32. Article 12(6) RPBA codifies that the board shall not admit requests which were not admitted in the proceedings leading to the decision under appeal, unless the decision not to admit them suffered from an error in the use of discretion or unless the circumstances of the appeal case justify their admittance.

33. As to the first aspect of Article 12(6) RPBA, the board only assesses whether the examining division has correctly exercised its discretion to (not) admit the request(s) into the proceedings. This review must be limited since, when reviewing such a decision, it is not the function of the board to review all the facts and circumstances of the case as if it were in the place of the department of first instance and to decide whether it would have exercised discretion in the same way as that department. The board in principle overrules the decision in the exercise of its discretion only if the department of first instance has either failed to exercise its discretion in accordance with the correct principles or has exercised its discretion in an arbitrary or unreasonable way and has thus exceeded the proper limits of its discretion (CLBA, V.A.3.4.1.b: see in particular decision G 7/93 in OJ EPO 1994, 775, reasons 2.6).

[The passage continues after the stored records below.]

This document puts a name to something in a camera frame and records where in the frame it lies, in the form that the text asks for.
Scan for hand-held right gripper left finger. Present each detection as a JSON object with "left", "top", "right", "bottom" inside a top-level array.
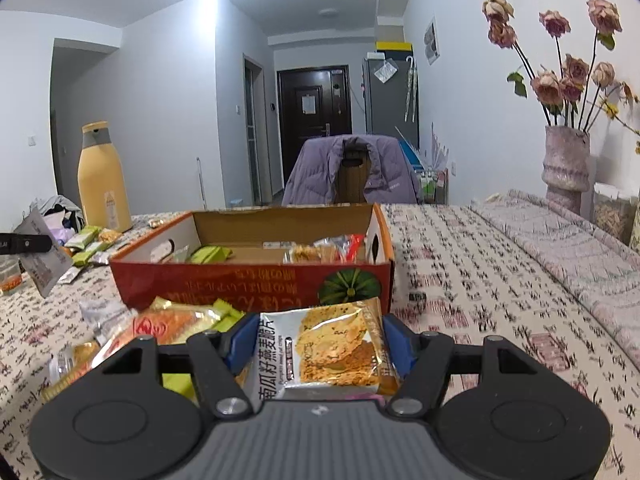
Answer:
[{"left": 102, "top": 317, "right": 261, "bottom": 418}]

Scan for grey interior door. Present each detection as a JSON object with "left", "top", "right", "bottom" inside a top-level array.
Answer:
[{"left": 243, "top": 55, "right": 264, "bottom": 206}]

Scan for crumpled white snack packet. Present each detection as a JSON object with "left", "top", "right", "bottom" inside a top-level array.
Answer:
[{"left": 79, "top": 299, "right": 138, "bottom": 341}]

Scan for orange cardboard box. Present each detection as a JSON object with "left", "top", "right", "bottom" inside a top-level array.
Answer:
[{"left": 109, "top": 203, "right": 396, "bottom": 313}]

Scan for grey quilted blanket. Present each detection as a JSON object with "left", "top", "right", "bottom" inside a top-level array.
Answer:
[{"left": 470, "top": 189, "right": 640, "bottom": 361}]

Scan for wooden chair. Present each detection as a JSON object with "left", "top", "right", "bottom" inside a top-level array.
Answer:
[{"left": 335, "top": 142, "right": 371, "bottom": 204}]

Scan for dried rose bouquet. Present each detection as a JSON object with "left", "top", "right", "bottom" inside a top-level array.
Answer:
[{"left": 481, "top": 0, "right": 638, "bottom": 128}]

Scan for white mop handle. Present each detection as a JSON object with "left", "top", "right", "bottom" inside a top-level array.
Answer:
[{"left": 196, "top": 157, "right": 208, "bottom": 209}]

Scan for yellow flower branches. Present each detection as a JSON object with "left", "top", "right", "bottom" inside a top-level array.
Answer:
[{"left": 597, "top": 80, "right": 640, "bottom": 156}]

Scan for long green snack packet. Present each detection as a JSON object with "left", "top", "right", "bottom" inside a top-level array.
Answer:
[
  {"left": 162, "top": 299, "right": 246, "bottom": 403},
  {"left": 189, "top": 245, "right": 234, "bottom": 264}
]

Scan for grey snack packet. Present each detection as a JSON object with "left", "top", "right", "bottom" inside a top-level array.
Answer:
[{"left": 14, "top": 208, "right": 75, "bottom": 298}]

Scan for white folded umbrella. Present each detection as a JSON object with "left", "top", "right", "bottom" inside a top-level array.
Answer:
[{"left": 404, "top": 56, "right": 418, "bottom": 122}]

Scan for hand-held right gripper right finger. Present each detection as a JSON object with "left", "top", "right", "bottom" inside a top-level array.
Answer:
[{"left": 382, "top": 314, "right": 543, "bottom": 418}]

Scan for dark entrance door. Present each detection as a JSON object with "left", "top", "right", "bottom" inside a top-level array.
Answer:
[{"left": 277, "top": 66, "right": 351, "bottom": 204}]

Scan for white gold cracker packet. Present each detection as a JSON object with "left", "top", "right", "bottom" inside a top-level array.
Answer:
[
  {"left": 284, "top": 237, "right": 331, "bottom": 264},
  {"left": 235, "top": 297, "right": 403, "bottom": 403}
]

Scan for purple padded jacket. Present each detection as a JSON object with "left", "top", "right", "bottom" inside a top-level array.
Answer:
[{"left": 281, "top": 134, "right": 423, "bottom": 206}]

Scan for small green snack packet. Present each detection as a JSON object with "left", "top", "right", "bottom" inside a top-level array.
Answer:
[
  {"left": 72, "top": 241, "right": 113, "bottom": 267},
  {"left": 65, "top": 225, "right": 101, "bottom": 251}
]

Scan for yellow thermos bottle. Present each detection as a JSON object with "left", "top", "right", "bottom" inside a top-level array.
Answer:
[{"left": 77, "top": 121, "right": 133, "bottom": 233}]

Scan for green drink carton pack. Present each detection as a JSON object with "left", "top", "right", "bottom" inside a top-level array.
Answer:
[{"left": 417, "top": 169, "right": 448, "bottom": 204}]

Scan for grey refrigerator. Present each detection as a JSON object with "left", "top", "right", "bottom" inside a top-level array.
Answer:
[{"left": 362, "top": 51, "right": 420, "bottom": 136}]

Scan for pink ceramic vase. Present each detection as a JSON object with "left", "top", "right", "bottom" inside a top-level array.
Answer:
[{"left": 541, "top": 125, "right": 592, "bottom": 216}]

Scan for glass storage jar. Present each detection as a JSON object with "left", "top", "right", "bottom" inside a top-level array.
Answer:
[{"left": 592, "top": 182, "right": 638, "bottom": 246}]

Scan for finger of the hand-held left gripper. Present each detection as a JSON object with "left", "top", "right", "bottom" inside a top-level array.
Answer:
[{"left": 0, "top": 232, "right": 53, "bottom": 256}]

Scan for red noodle snack packet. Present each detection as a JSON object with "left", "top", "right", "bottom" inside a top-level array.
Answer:
[{"left": 320, "top": 234, "right": 368, "bottom": 263}]

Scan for orange stick snack packet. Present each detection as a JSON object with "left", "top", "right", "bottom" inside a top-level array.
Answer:
[{"left": 92, "top": 297, "right": 223, "bottom": 366}]

If this is not the case, the request concerned remains excluded from the proceedings unless admittance is justified under the second aspect of Article 12(6) RPBA (see point 38. below).

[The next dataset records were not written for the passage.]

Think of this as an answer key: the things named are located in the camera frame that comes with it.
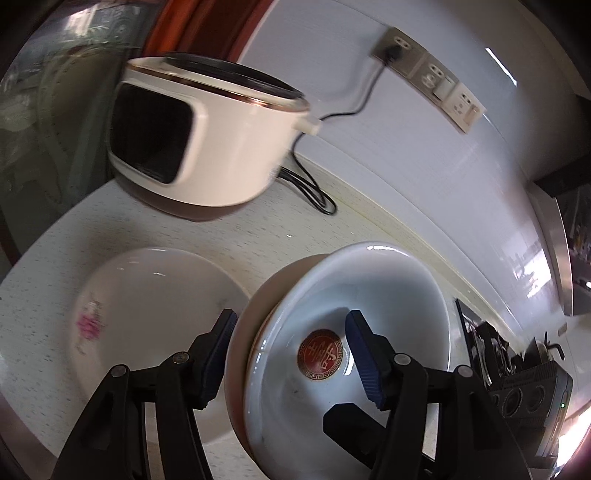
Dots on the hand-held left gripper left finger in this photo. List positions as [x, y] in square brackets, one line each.
[214, 360]

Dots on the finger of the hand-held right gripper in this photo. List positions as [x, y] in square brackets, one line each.
[351, 424]

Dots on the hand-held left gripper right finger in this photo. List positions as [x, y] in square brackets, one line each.
[364, 364]

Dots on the white bowl with red band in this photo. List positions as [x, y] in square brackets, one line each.
[392, 295]

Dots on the large floral white plate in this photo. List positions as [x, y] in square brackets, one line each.
[147, 314]

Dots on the dark cookware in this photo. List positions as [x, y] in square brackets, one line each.
[547, 350]

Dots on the black pan support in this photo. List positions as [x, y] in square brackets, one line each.
[491, 344]

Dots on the black glass gas stove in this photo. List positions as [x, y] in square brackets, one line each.
[466, 323]

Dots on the steel range hood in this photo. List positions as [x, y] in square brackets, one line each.
[554, 240]

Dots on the cream rice cooker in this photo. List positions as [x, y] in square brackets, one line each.
[231, 152]

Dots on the glass door pane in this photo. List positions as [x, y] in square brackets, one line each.
[55, 115]

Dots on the black power plug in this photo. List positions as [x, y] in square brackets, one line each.
[391, 54]

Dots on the wall socket panel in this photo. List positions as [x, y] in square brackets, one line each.
[434, 78]

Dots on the red wooden door frame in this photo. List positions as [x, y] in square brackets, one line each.
[194, 27]

34. In the decision under appeal, the examining division justified not admitting the request into the proceedings by referring to the following considerations:

i) the request was late-filed during the oral proceedings (approx. 5 p.m.);

ii) the request was not submitted in reaction to a change in the examining division's opinion;

iii) in discussions with the applicant earlier in the oral proceedings in the context of auxiliary request 4 it had already been emphasised by the examining division that the wording of claim 1 of auxiliary request 4A would not overcome the deficiencies that the examining division saw for that request under Articles 76(1), 84 and 123(2) EPC; and

iv) since the amended and claimed subject-matter did not attempt to overcome the objections as to lack of inventive step relating to the claimed subject-matter of auxiliary requests 3 and 5, it was thus clearly not allowable.

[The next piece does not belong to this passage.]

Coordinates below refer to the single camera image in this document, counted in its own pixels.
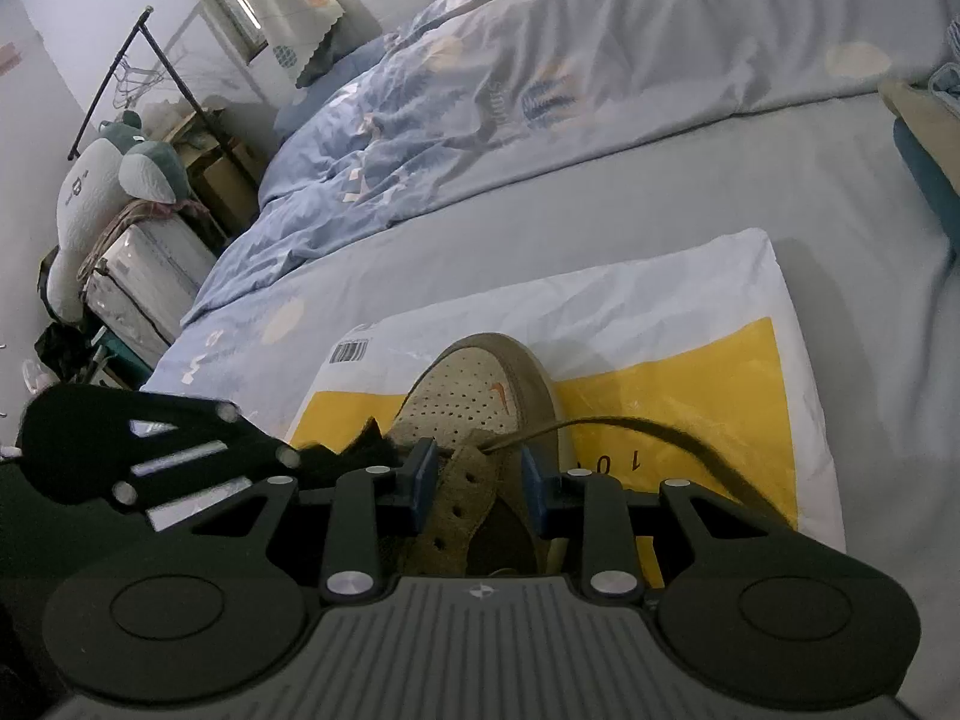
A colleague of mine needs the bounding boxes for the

35. In the context of point iii) above, the appellant referred to the minutes of the oral proceedings (dated 27 January 2020, "minutes" hereafter) and the annexes to those minutes (which are on file in the electronic dossier in the related case T 1515/20 only: see entry of 7 February 2020 in that dossier) to explain that during the discussion of auxiliary request 4 filed as annex B during the oral proceedings (minutes, point 17, relevant feature "wherein the antibody is obtainable by transfecting cells with a heavy chain consisting of SEQ ID NO: 2 and a light chain consisting of SEQ ID NO: 4", see also point 23. above) the interpretation of claim 1 was discussed based on proposals of both the examining division and the applicant. One of these proposals was submitted by the applicant in handwritten form as annex E, labelled as fifth auxiliary request (minutes, points 21 to 23, relevant feature "the antibody comprises a heavy chain and a light chain and is obtainable by producing in transfected cells a heavy chain consisting of SEQ ID NO: 2 and a light chain consisting of SEQ ID NO: 4") and later provided in typed form (minutes, point 27). After the examining division then noted that the typed version of auxiliary request 4 filed as annex G (relevant feature "the antibody is obtainable by producing in transfected cells a heavy chain consisting of SEQ ID NO: 2 and a light chain consisting of SEQ ID NO: 4") differed from the version filed as annex B ("wherein the antibody is obtainable by transfecting cells with a heavy chain consisting of SEQ ID NO: 2 and a light chain consisting of SEQ ID NO: 4"), the applicant stated that in its understanding the version of auxiliary request 4 in the form of annex G had been discussed and was thus on file, but then filed a typed version of auxiliary request 4 corresponding to annex B as annex J as the final version of auxiliary request 4 (minutes, points 28 to 29). Auxiliary request 2A, in which claim 1 is identical to claim 1 of auxiliary request 4A (annex L) as filed at the oral proceedings in opposition (relevant feature "wherein the antibody is obtainable by producing in transfected cells a heavy chain consisting of SEQ ID NO: 2 and a light chain consisting of SEQ ID NO: 4"), was identical to annex G and should therefore be admitted into the proceedings.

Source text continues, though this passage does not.